━━━━━ Records for this task ━━━━━
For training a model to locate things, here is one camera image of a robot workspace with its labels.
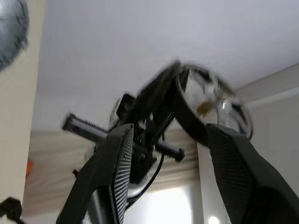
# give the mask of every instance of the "black cable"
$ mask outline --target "black cable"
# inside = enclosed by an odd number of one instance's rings
[[[134,197],[127,198],[128,205],[126,206],[126,210],[128,208],[130,208],[144,194],[144,192],[150,187],[150,185],[154,182],[155,178],[158,176],[158,173],[160,172],[160,169],[163,165],[164,156],[165,155],[163,153],[162,156],[161,156],[159,165],[157,167],[157,170],[155,171],[155,173],[152,176],[152,178],[150,179],[150,181],[146,184],[145,188],[138,195],[136,195]]]

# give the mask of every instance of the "white ceiling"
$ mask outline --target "white ceiling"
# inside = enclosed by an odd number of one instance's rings
[[[105,122],[172,59],[241,87],[299,62],[298,0],[49,0],[33,129]]]

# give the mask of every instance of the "white curtain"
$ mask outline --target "white curtain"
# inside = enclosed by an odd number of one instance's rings
[[[199,179],[196,142],[183,130],[169,130],[166,142],[185,150],[180,163],[165,158],[149,190],[177,187]],[[73,169],[79,169],[94,144],[74,134],[62,132],[32,133],[29,159],[34,163],[26,178],[23,216],[60,210],[75,182]]]

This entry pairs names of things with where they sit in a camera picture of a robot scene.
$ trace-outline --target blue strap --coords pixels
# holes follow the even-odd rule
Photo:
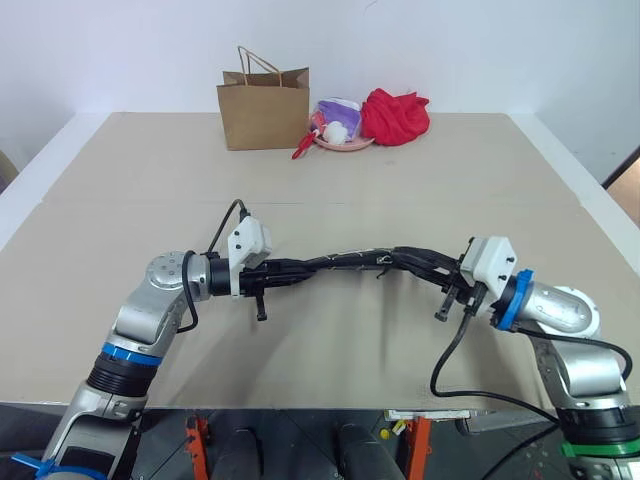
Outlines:
[[[529,287],[529,283],[533,278],[533,270],[522,270],[518,273],[516,277],[516,291],[513,294],[513,298],[511,299],[511,303],[507,307],[507,311],[504,312],[500,323],[496,325],[498,330],[510,330],[513,321],[516,319],[518,312],[520,312],[520,307],[522,306],[522,300],[524,300],[524,296],[527,293],[527,288]]]
[[[107,476],[104,473],[100,473],[96,470],[91,470],[90,468],[84,467],[59,467],[53,462],[53,459],[47,460],[46,462],[41,462],[38,459],[31,458],[27,455],[23,455],[22,453],[16,453],[15,455],[11,456],[11,460],[20,462],[23,465],[27,465],[28,467],[36,469],[36,478],[44,478],[48,475],[51,475],[52,473],[68,472],[86,475],[93,480],[107,480]]]
[[[125,350],[121,347],[116,347],[111,343],[105,343],[102,347],[102,351],[107,355],[119,358],[121,360],[127,360],[129,362],[138,363],[140,365],[147,365],[149,367],[157,367],[162,363],[162,357],[154,357],[151,355],[145,355],[143,353],[132,352],[131,350]]]

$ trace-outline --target table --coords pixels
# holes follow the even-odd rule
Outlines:
[[[519,268],[587,292],[606,339],[640,353],[640,279],[512,120],[435,114],[402,147],[229,152],[216,114],[114,113],[0,251],[0,401],[68,402],[115,315],[169,250],[203,250],[241,197],[271,230],[272,257],[411,245],[449,255],[507,235]],[[460,318],[408,274],[323,272],[252,299],[199,304],[176,338],[151,406],[509,408],[436,399],[428,377]],[[640,376],[628,382],[640,400]],[[440,387],[483,388],[549,407],[525,338],[479,318]]]

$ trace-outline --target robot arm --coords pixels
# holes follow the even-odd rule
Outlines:
[[[550,287],[529,277],[525,271],[510,280],[494,304],[493,323],[498,329],[529,335],[558,415],[571,473],[578,479],[640,478],[640,430],[627,411],[625,374],[612,350],[566,341],[566,337],[600,339],[598,308],[579,290]],[[509,305],[520,296],[518,290],[519,305],[507,315]]]
[[[151,261],[143,282],[120,309],[89,377],[76,390],[43,462],[17,458],[38,468],[38,477],[129,478],[147,390],[187,308],[184,258],[170,252]],[[191,297],[208,299],[209,260],[191,256],[185,273]]]

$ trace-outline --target white wall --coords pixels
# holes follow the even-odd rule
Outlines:
[[[215,111],[240,43],[309,65],[312,100],[539,112],[601,179],[640,131],[637,20],[637,0],[0,0],[0,138],[32,156],[74,111]]]

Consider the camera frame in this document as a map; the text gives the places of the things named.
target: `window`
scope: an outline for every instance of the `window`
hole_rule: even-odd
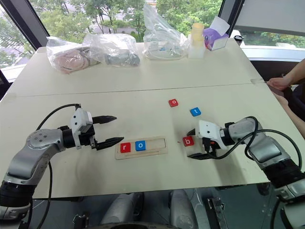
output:
[[[0,69],[7,76],[6,70],[16,68],[28,62],[34,49],[0,6]]]
[[[222,4],[222,0],[30,0],[51,36],[77,43],[87,32],[126,33],[143,42],[145,2],[185,35],[194,22],[208,27]]]
[[[305,49],[305,37],[280,33],[239,30],[245,45],[278,46]]]

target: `tissue box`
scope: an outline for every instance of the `tissue box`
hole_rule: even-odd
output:
[[[229,38],[228,34],[225,33],[221,36],[216,30],[212,28],[203,30],[203,36],[205,46],[211,51],[223,48]]]

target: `person's arm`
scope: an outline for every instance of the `person's arm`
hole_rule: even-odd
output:
[[[284,108],[284,110],[286,111],[286,113],[288,114],[288,116],[290,117],[290,119],[292,120],[292,122],[294,123],[294,125],[296,126],[296,128],[299,130],[299,132],[301,133],[301,135],[303,136],[303,138],[305,139],[305,122],[300,119],[288,106],[288,101],[282,97],[279,96],[277,94],[274,94],[275,97],[277,98],[278,102],[282,105],[282,107]]]
[[[298,82],[305,78],[305,59],[298,63],[286,76],[283,78],[271,78],[267,84],[277,88],[279,90],[284,90],[289,87],[289,85]]]
[[[305,59],[298,63],[286,76],[290,84],[294,84],[305,78]]]

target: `tree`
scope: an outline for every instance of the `tree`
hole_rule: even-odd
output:
[[[117,29],[119,27],[129,27],[130,24],[128,21],[114,20],[111,25],[110,20],[104,20],[104,26],[108,26],[108,27],[112,28],[114,33],[117,33]]]
[[[209,27],[218,15],[222,0],[158,0],[158,13],[168,23],[186,36],[195,22]]]
[[[50,35],[76,43],[82,43],[91,24],[84,13],[63,14],[59,9],[42,12],[40,19]]]
[[[136,41],[139,40],[139,36],[138,36],[134,31],[132,31],[132,32],[130,33],[130,35],[133,36],[133,37],[135,38]]]
[[[30,58],[34,54],[35,51],[9,18],[7,13],[4,13],[4,17],[0,17],[0,34],[0,46],[14,49],[18,53],[18,56],[16,57]]]
[[[186,13],[187,3],[185,0],[157,0],[158,14],[166,17],[169,10],[177,14]]]
[[[0,51],[0,68],[5,68],[13,65],[16,62],[15,54],[8,54],[5,51]]]
[[[70,3],[76,10],[85,10],[104,33],[104,16],[109,18],[109,27],[115,32],[117,28],[115,15],[123,8],[124,0],[71,0]]]
[[[65,0],[30,0],[35,11],[40,14],[44,11],[60,9],[63,13],[70,13]]]
[[[145,32],[143,6],[145,0],[125,0],[126,13],[125,20],[131,20],[130,24],[136,28],[138,32],[138,42],[143,42]]]
[[[274,43],[277,42],[288,43],[288,44],[294,44],[296,48],[305,48],[305,37],[271,33],[271,32],[262,32],[261,37],[267,37]]]

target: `window frame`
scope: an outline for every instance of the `window frame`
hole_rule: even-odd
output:
[[[223,0],[218,17],[224,19],[230,25],[227,31],[229,36],[233,32],[243,4],[244,0]]]
[[[28,0],[0,0],[0,4],[34,50],[46,46],[50,35]]]

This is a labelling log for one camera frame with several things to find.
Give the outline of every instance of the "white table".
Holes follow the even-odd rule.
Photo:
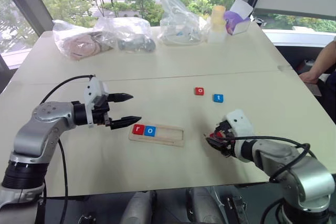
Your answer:
[[[258,56],[250,55],[255,61],[249,60],[242,53],[245,49],[238,47],[236,40],[242,44],[247,37],[260,38],[260,41],[255,40],[259,45],[255,48]],[[159,46],[155,55],[147,55],[150,57],[148,59],[145,55],[138,55],[144,61],[144,69],[132,72],[130,69],[136,66],[133,61],[141,62],[135,55],[105,53],[80,62],[67,62],[58,56],[51,40],[43,36],[44,43],[40,40],[37,42],[11,84],[0,95],[0,111],[10,115],[0,118],[3,134],[0,172],[6,168],[16,132],[28,121],[33,108],[55,83],[80,73],[94,73],[99,67],[98,63],[93,64],[94,59],[99,59],[102,64],[102,70],[96,73],[99,78],[107,80],[110,92],[134,95],[132,100],[111,103],[114,119],[139,115],[143,117],[140,121],[143,123],[182,127],[185,130],[185,146],[130,141],[130,127],[110,131],[103,126],[95,126],[93,129],[79,126],[64,133],[61,138],[68,165],[69,195],[267,181],[267,176],[254,164],[225,158],[203,138],[203,134],[212,132],[225,114],[237,108],[243,109],[257,134],[308,142],[329,171],[336,172],[335,125],[295,72],[290,70],[280,53],[253,24],[246,35],[229,38],[236,46],[228,44],[226,48],[236,51],[237,55],[223,57],[232,63],[232,68],[220,56],[210,54],[211,47],[206,44],[190,47],[189,50],[200,52],[202,48],[207,48],[207,55],[180,55],[181,58],[178,55],[170,58],[166,52],[160,54],[166,47]],[[218,47],[213,48],[216,53],[219,52]],[[36,54],[43,50],[49,51],[45,59]],[[187,48],[182,47],[168,50],[175,50],[176,54],[188,52]],[[205,67],[192,68],[192,65],[201,65],[192,61],[195,56],[203,60]],[[115,71],[107,72],[107,64],[112,62],[112,57],[115,60]],[[120,68],[127,65],[125,57],[129,57],[129,69],[119,71],[118,64]],[[186,64],[187,58],[194,63]],[[215,64],[217,60],[226,63],[223,68]],[[44,65],[51,61],[56,66],[49,73]],[[150,72],[149,67],[155,65],[156,68]],[[57,70],[61,76],[53,75]],[[83,101],[85,86],[84,81],[69,83],[58,90],[51,100]],[[205,95],[195,96],[194,87],[204,87]],[[214,103],[213,93],[224,94],[225,102]],[[63,169],[58,148],[49,165],[46,182],[50,197],[64,195]]]

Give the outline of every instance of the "plastic bag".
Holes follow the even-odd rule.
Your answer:
[[[113,48],[113,34],[102,36],[96,28],[75,26],[62,20],[54,20],[55,44],[71,60],[80,60]]]
[[[204,41],[206,21],[180,0],[161,0],[164,9],[159,40],[166,45],[196,45]]]
[[[95,27],[102,30],[103,37],[113,33],[120,50],[152,52],[156,48],[151,25],[142,18],[99,18]]]

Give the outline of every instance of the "tissue box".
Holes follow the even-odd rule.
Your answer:
[[[251,23],[249,17],[242,19],[237,13],[228,10],[224,14],[226,20],[226,30],[228,34],[235,35],[240,34],[248,29]]]
[[[229,34],[235,35],[248,29],[250,18],[248,15],[253,11],[253,7],[243,0],[235,0],[230,10],[225,12],[226,30]]]

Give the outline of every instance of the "gray floor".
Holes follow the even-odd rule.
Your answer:
[[[260,222],[265,208],[281,197],[277,184],[261,184],[238,189],[244,202],[247,203],[249,223]],[[158,190],[156,213],[153,224],[189,222],[185,209],[185,189]],[[82,214],[97,213],[97,223],[118,223],[128,201],[134,193],[104,194],[90,196],[84,201],[71,200],[68,205],[66,223],[78,223]],[[335,211],[336,197],[332,197],[331,210]],[[46,223],[59,223],[63,200],[49,199],[47,201]],[[266,223],[276,223],[274,209],[268,215]]]

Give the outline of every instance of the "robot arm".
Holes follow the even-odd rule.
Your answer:
[[[129,126],[141,117],[127,116],[113,121],[109,102],[126,101],[133,96],[109,94],[104,84],[92,77],[85,90],[85,104],[46,102],[36,107],[32,117],[17,133],[14,149],[0,186],[0,209],[6,204],[36,200],[44,188],[44,177],[62,133],[77,125],[109,126],[112,130]]]
[[[297,223],[297,218],[302,221],[303,218],[318,217],[320,223],[324,223],[323,220],[329,217],[330,195],[335,188],[328,170],[316,158],[304,156],[278,173],[279,169],[298,158],[298,150],[287,144],[258,139],[257,136],[243,140],[244,136],[254,135],[254,129],[244,113],[236,110],[229,113],[206,140],[223,155],[254,162],[268,176],[275,176],[281,185],[285,215],[290,221]]]
━━━━━
● Problem:
Scanning the data above, copy out every line where "curtain" is found.

● Solution to this task:
# give the mask of every instance of the "white curtain"
$ mask outline --target "white curtain"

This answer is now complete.